### WHAT THIS TASK INVOLVES
Pictures stay out of the output. Return exactly the lines below from the one with "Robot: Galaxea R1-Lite" down to the one with "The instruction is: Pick", both included, and nothing more.

### GIVEN MATERIAL
=======

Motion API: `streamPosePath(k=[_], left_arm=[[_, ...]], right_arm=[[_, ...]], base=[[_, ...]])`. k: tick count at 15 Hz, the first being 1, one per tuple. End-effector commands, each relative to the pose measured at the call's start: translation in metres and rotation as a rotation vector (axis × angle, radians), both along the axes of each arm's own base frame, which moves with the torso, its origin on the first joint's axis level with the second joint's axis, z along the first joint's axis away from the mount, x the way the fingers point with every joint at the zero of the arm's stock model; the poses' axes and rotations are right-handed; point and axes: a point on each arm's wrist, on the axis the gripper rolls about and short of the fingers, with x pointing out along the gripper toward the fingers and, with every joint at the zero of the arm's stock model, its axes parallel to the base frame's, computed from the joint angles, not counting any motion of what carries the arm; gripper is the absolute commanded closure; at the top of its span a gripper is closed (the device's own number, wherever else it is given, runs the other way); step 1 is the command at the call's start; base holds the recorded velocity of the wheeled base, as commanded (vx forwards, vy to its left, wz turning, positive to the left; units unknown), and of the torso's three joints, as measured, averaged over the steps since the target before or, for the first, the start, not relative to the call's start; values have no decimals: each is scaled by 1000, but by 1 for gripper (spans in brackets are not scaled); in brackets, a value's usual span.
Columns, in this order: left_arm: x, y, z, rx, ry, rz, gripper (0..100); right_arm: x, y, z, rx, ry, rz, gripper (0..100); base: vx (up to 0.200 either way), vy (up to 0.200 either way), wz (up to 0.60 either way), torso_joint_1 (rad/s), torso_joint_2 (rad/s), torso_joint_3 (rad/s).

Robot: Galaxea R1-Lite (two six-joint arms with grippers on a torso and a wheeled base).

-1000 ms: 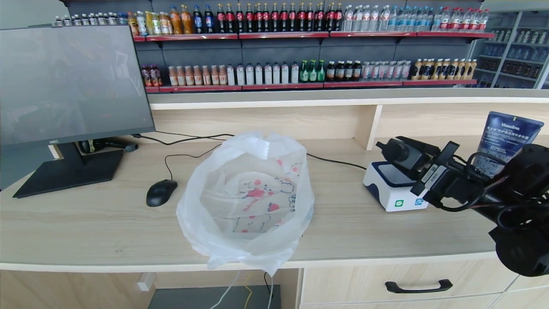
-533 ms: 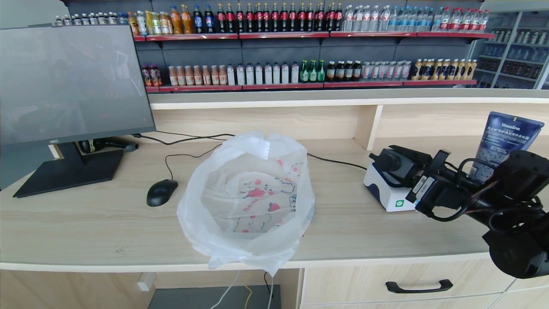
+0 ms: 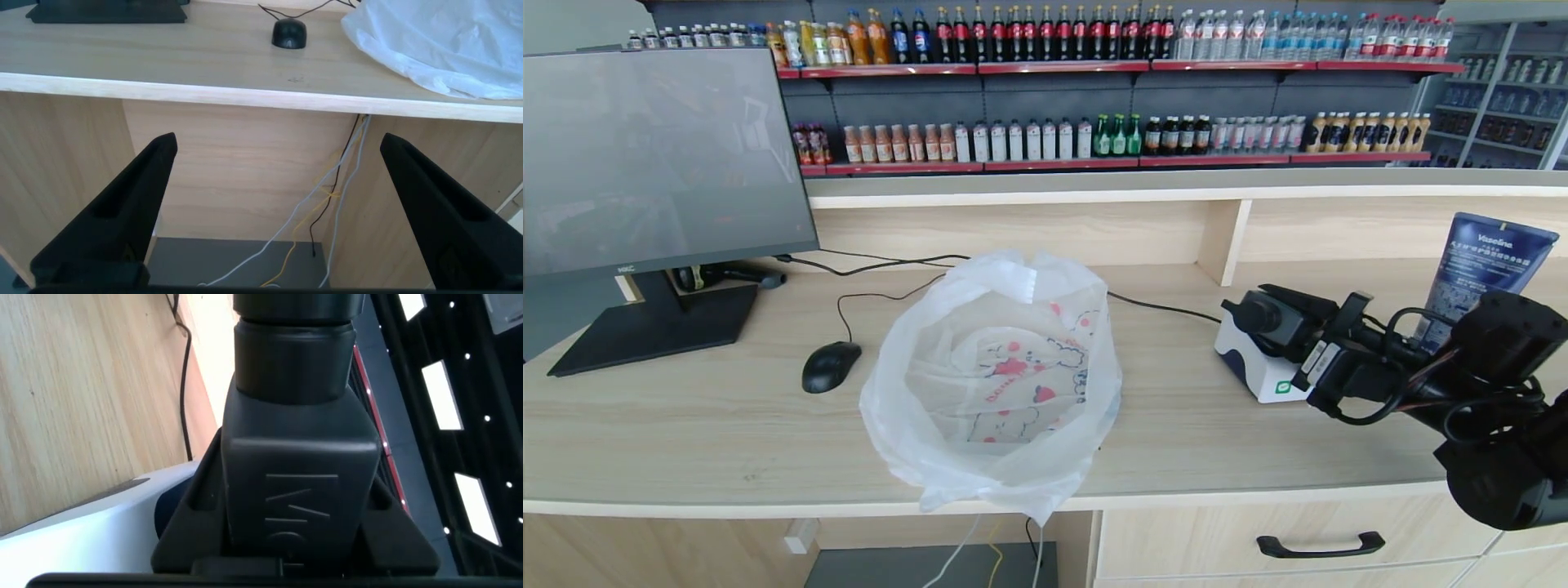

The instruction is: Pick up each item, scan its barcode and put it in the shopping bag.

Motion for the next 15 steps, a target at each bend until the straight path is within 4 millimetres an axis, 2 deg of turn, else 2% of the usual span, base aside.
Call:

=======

### EXERCISE SOLUTION
Robot: Galaxea R1-Lite (two six-joint arms with grippers on a torso and a wheeled base).

-1000 ms: 
-533 ms: 
+0 ms: 

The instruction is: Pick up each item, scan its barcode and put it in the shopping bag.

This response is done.